▶ [WHAT IS REQUIRED] In the listing that follows, locate the line containing "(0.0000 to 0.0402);" and the line containing "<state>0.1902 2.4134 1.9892". Retype exactly those two lines and every line between them, and nothing more.

Content starts

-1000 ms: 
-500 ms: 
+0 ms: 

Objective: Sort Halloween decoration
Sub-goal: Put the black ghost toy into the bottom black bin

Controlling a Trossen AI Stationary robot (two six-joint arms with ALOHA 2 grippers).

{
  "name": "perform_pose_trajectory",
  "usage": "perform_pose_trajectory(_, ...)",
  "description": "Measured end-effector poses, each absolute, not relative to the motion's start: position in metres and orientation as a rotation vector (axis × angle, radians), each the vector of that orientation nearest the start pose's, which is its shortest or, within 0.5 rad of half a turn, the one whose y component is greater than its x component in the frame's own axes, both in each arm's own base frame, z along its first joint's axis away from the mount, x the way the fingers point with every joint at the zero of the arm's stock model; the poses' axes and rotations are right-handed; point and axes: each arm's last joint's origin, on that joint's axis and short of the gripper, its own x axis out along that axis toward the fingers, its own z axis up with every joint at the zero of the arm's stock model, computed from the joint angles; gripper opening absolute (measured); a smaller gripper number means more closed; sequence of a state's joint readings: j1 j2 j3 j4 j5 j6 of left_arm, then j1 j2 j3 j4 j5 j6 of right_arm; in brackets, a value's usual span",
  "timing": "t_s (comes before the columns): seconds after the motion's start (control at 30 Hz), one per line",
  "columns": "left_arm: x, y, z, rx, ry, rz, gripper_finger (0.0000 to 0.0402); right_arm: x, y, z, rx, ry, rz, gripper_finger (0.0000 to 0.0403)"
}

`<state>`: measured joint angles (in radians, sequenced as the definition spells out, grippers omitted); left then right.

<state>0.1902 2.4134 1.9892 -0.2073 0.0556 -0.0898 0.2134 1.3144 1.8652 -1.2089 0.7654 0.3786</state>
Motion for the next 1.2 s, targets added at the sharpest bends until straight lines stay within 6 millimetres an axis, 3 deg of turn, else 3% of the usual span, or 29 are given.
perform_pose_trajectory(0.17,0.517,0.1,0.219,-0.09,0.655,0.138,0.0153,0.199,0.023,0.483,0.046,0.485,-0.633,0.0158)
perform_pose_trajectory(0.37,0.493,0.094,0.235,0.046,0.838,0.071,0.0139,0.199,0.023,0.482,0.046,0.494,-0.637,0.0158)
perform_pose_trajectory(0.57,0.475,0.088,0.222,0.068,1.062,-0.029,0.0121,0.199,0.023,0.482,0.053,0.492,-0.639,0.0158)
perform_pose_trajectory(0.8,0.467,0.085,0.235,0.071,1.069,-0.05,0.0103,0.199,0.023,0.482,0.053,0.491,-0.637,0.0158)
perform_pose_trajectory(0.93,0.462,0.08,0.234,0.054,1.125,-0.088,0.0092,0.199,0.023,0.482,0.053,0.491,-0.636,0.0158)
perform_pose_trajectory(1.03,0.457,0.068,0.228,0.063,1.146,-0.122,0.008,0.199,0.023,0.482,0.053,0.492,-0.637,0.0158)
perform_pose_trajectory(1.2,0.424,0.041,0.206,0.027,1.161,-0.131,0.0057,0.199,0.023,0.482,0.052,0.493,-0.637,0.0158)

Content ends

▶ [ANSWER TO THE EXERCISE]
  "columns": "left_arm: x, y, z, rx, ry, rz, gripper_finger (0.0000 to 0.0402); right_arm: x, y, z, rx, ry, rz, gripper_finger (0.0000 to 0.0403)"
}

`<state>`: measured joint angles (in radians, sequenced as the definition spells out, grippers omitted); left then right.

<state>0.1902 2.4134 1.9892 -0.2073 0.0556 -0.0898 0.2134 1.3144 1.8652 -1.2089 0.7654 0.3786</state>

Nothing more is needed to complete the output.